According to Verizon’s 2019 Breach Investigations report, 94 percent of malware gets transmitted via email, so it’s important for your cybersecurity policy to address malware protection over email. Consider implementing enforceable email policies that block executables, macros, or other types of suspicious file types.
More comprehensively, as part of your user education, provide instruction to employees on what to do if they suspect something is unsafe by proving them an avenue to report the suspicious email.
As privacy legislation becomes stricter, companies also have to worry about data loss, whether through ignorance or intent. To protect against data loss, some items to include in your cybersecurity policies should include:
- Avoid using personal devices for work unless approved
- Avoid removable USB devices on the company network especially if the source is unknown
- Be aware of where data resides. Many online data stores such as OneDrive, SharePoint, Dropbox, Google Drive, have file sync agents that puts copies of your working files onto your local device. This creates a vulnerability when devices are lost or stolen, or exposed to ransomware.
- Encrypt the hard drive of any device that is used to work on business data. In the event the device is lost or stolen, any data present on the device will be protected from tampering.
- Implement and instruct users to use a VPN when connecting to corporate resources, especially on unknown Wi-Fi hotspots.
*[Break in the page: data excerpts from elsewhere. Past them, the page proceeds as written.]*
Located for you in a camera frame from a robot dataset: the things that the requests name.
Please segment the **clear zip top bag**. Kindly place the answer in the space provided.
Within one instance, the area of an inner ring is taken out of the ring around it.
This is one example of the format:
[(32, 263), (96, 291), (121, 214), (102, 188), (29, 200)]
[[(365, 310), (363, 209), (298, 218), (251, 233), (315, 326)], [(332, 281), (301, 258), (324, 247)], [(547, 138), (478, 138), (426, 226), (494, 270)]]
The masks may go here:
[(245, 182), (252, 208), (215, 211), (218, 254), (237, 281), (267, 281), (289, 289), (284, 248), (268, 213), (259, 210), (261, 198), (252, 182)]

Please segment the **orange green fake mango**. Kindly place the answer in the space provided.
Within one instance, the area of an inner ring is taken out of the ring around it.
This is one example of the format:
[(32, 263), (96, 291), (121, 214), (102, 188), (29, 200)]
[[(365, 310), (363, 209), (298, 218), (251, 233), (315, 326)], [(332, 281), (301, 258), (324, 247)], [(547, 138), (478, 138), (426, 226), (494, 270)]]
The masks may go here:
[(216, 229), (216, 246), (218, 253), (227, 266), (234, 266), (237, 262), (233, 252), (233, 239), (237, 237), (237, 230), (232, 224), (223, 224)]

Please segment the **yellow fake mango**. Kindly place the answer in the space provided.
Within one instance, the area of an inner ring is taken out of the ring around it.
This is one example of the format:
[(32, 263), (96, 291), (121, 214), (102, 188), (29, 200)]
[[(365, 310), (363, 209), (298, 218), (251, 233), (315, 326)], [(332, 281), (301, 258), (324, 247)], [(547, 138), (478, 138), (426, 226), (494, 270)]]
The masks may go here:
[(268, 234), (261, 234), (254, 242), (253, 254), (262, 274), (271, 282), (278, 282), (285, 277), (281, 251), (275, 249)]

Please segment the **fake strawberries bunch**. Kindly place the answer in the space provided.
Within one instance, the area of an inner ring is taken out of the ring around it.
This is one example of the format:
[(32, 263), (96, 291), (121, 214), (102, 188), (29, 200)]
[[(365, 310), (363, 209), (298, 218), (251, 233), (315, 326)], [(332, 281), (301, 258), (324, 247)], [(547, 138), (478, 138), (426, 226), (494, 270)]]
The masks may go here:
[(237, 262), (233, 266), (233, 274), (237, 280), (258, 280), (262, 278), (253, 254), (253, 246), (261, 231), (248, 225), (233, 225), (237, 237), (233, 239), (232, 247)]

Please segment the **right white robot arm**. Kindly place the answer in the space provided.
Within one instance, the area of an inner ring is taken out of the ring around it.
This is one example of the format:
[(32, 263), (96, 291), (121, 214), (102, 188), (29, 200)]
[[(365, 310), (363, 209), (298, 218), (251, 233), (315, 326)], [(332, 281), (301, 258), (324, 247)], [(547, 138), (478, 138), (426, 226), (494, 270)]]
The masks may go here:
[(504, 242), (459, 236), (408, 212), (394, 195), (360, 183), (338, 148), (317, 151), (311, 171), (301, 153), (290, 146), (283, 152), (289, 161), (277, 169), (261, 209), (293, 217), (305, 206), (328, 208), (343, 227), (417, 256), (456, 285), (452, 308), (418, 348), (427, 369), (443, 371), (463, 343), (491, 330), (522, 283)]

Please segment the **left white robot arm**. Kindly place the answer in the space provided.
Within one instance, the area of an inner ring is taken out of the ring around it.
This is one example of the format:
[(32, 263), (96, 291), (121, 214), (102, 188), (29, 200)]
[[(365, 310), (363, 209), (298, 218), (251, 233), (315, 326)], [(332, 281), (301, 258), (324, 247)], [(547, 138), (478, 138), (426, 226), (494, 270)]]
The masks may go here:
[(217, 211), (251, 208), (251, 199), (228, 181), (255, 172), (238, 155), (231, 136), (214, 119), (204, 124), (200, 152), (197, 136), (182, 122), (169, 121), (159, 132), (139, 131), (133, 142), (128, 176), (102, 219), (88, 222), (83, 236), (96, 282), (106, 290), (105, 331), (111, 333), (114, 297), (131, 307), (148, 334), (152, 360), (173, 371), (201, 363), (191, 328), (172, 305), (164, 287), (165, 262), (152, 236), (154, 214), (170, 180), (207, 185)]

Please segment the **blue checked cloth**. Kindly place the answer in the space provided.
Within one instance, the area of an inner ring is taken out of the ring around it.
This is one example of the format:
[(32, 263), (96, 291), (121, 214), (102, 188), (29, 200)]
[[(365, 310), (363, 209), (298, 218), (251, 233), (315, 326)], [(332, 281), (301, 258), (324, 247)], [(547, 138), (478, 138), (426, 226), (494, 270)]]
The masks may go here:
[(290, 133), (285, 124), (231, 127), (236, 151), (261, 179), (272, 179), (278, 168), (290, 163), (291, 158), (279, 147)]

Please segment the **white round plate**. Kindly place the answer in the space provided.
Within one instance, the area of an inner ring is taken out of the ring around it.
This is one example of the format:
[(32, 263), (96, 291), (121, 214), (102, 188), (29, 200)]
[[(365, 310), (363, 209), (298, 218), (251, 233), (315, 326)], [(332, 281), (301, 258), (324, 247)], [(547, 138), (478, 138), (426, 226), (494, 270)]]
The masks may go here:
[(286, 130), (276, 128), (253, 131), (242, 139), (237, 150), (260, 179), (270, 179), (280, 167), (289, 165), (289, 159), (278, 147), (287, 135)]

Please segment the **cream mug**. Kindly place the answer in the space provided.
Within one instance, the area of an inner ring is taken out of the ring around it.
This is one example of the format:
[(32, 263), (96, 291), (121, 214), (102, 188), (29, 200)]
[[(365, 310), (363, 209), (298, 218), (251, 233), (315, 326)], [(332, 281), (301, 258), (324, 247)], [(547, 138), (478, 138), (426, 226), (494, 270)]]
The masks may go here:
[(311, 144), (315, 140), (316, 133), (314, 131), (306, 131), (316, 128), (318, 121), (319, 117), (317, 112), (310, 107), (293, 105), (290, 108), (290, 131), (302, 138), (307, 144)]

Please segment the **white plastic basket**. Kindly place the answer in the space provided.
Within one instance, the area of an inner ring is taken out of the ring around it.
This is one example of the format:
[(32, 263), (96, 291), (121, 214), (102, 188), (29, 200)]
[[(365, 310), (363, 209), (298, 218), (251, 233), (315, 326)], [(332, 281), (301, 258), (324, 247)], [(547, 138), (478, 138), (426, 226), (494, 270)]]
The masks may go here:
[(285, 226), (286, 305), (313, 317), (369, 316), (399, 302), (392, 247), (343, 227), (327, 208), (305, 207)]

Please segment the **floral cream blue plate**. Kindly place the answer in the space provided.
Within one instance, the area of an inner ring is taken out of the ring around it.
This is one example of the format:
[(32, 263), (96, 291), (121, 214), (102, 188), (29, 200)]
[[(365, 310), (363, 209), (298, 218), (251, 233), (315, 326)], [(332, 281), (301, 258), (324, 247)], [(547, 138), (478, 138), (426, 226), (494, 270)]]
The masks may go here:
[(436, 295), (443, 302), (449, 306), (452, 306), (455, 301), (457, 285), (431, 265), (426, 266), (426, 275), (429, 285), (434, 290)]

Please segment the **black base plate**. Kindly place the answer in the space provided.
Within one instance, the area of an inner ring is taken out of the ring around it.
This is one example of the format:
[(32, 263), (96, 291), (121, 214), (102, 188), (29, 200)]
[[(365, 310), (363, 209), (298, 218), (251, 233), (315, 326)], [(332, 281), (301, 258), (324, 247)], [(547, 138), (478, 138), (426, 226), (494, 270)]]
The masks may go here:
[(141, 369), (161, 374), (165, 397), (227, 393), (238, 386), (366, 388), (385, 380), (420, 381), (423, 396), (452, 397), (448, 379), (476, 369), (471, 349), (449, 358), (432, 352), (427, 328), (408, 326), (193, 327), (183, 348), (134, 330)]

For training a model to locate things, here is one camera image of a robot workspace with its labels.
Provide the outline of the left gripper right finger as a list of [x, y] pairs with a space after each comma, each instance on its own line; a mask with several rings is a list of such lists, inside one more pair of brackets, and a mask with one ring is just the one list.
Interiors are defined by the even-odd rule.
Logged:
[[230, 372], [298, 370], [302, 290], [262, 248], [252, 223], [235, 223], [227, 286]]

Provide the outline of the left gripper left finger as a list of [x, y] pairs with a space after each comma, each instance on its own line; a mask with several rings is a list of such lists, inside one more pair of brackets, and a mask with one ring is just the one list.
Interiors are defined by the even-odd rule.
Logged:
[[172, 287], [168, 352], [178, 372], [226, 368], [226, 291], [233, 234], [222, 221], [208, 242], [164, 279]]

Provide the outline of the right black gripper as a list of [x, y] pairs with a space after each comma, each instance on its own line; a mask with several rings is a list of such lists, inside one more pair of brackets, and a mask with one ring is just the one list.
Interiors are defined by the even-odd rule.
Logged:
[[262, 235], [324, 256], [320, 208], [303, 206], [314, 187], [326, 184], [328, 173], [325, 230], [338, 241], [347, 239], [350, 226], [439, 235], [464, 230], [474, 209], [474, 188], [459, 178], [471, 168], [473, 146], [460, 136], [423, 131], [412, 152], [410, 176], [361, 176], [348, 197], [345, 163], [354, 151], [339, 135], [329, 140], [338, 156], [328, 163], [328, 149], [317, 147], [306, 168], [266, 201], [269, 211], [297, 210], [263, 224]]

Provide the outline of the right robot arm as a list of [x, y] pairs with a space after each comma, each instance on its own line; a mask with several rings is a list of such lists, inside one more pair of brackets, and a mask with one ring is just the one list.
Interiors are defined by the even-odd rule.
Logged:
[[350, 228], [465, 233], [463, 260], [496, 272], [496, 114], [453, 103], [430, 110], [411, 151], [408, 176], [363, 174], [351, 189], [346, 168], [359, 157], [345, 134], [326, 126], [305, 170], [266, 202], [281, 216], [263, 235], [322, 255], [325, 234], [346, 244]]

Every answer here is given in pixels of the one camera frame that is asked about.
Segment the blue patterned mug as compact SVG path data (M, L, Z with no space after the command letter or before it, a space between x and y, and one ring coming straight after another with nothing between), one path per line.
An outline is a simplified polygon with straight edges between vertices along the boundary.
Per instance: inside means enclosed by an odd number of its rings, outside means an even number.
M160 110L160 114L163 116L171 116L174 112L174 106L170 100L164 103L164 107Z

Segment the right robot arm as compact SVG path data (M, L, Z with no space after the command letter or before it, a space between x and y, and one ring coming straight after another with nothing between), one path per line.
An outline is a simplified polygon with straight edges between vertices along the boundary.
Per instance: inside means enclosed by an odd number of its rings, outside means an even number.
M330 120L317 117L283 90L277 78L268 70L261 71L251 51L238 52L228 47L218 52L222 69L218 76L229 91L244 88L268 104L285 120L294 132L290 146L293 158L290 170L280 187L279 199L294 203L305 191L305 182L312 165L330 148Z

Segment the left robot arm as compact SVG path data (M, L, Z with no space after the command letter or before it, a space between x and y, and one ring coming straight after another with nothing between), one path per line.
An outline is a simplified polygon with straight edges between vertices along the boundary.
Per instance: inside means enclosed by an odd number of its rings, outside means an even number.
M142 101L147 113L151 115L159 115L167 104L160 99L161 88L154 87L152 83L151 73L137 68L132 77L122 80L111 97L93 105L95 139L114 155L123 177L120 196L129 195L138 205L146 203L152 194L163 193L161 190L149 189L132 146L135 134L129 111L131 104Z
Every business should feel their data is safe. The only way to gain your clients’ trust is to proactively protect your systems. You can do this by having the appropriate policies in place, foster a culture of vigilance, and keep cybersecurity top of mind.
Disclaimer: The cybersecurity items highlighted in this article are meant as a basis and guideline for implementing a basic cybersecurity policy. It is not comprehensive and does not take into account local, state/provincial, or federal legislations. Neither the author nor (UpCity) will assume any legal liability that may arise from the use of these guidelines.